Pour la Fondation iFRAP l’adjonction du risque « dépendance » n’était pas une priorité (même si pour l'instant il s'agit d'individualiser deux sous-objectifs de l'ONDAM : "contributions de l'Assurance maladie aux dépenses en établissement et serivces pour personnes âges" et "ONDAM médico-social"). Celui-ci devrait rallonger la durée d’amortissement de la dette sociale par soustraction annuelle de 2,3 milliards d’euros, soit un montant voisin de celui que verse à la CADES le FRR (fonds de réserve des retraites) pour 2,1 milliards d’euros. Cette opération n'est pas illégitime mais le Conseil d'Etat à raison souligne le risque constitutif d'aide d'Etat au sens de la réglementation européenne sur les enrtreprises chargées d'un service d'intérêt général, et par ailleurs l'opération risque de violer la jurispridence du Conseil constitutionnel qui impose que la prise en charge de dettes nouvelles par la CADES ne peut se faire qu'au moyen de ressources supplémentaires qui ne peuvent dégrader le solde financier des branches de la Sécurité sociale. Or pour le moment le seul gage envisagé est constitué par l'allongement de la durée d'amortissement (du 31 décembre 2024 au 31 décembre 2033).

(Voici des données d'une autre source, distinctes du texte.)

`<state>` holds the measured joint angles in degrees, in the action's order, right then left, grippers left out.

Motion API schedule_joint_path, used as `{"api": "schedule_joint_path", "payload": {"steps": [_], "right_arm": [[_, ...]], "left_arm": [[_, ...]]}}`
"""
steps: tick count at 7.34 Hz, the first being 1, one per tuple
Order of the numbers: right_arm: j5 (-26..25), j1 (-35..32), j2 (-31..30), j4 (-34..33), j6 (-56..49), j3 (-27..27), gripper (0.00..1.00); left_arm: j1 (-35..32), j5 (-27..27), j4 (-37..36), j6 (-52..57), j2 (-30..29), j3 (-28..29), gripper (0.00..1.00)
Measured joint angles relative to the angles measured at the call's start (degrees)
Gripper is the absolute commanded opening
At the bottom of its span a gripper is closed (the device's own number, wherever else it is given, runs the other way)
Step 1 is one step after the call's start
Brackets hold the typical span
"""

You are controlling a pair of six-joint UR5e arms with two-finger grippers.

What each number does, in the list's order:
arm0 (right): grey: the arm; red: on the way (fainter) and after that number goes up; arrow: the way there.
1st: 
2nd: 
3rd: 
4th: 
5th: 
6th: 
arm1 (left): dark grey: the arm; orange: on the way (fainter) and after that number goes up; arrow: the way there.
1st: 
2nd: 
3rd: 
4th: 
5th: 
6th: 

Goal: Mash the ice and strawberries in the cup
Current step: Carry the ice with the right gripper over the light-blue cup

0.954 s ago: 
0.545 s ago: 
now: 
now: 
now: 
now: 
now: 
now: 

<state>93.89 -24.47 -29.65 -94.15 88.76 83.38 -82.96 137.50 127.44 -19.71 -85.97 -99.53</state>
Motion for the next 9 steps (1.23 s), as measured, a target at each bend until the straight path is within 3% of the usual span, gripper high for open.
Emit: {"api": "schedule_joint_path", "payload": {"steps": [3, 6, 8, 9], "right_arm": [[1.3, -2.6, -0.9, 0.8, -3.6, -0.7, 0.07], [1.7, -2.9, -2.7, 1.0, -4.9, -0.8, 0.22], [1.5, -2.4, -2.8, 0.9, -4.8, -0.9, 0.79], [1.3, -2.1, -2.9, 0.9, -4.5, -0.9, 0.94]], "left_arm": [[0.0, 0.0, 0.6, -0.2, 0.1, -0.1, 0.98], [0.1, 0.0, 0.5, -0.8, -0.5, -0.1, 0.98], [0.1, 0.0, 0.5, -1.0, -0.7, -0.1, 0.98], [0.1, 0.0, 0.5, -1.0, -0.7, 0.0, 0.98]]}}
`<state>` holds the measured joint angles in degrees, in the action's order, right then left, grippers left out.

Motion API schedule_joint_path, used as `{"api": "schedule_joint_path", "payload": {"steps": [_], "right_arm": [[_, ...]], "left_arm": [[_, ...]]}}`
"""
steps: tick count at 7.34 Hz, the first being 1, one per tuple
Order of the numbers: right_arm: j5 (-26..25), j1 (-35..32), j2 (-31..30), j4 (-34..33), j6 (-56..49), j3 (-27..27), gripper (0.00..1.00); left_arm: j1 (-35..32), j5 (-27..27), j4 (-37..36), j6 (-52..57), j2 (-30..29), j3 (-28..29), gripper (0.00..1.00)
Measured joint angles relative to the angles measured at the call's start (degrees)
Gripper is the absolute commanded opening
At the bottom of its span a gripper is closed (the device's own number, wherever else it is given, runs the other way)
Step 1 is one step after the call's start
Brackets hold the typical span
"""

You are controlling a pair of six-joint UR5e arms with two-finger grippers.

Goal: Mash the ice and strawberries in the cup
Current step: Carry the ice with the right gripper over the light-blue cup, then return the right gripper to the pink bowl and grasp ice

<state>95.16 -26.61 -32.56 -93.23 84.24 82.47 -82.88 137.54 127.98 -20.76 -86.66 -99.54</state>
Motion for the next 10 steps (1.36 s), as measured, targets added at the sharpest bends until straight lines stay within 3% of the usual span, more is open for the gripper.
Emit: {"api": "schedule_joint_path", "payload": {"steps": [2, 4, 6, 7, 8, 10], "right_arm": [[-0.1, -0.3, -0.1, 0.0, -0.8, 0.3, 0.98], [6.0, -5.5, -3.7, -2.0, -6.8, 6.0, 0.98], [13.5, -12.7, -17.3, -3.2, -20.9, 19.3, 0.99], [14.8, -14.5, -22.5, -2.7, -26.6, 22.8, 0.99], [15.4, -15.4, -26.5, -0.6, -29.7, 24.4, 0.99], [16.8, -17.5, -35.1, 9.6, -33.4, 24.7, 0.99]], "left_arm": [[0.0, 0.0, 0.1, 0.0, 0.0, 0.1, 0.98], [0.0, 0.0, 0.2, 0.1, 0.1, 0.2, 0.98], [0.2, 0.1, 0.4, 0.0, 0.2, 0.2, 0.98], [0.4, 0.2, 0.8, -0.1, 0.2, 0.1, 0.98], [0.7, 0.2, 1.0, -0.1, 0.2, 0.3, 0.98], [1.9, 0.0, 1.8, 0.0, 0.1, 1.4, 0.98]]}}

Par ailleurs la CADES va reprendre à son compte la couverture des déficits induits par une partie de l’investissement que les pouvoirs publics veulent lancer pour l’hôpital public. Sauf que, là encore, souligne le Conseil d'Etat, il y a un risque de méconnaître le principe d'égalité puisque le soutien apporté à l'hôpital public ne l'est pas aux structures privées non lucratives (ESPIC). Une situation qui l’instrumentalise et la fait sortir de son rôle d’amortissement strict de la dette sociale. Même sur fond d'urgence, le législateur devrait y être sensible.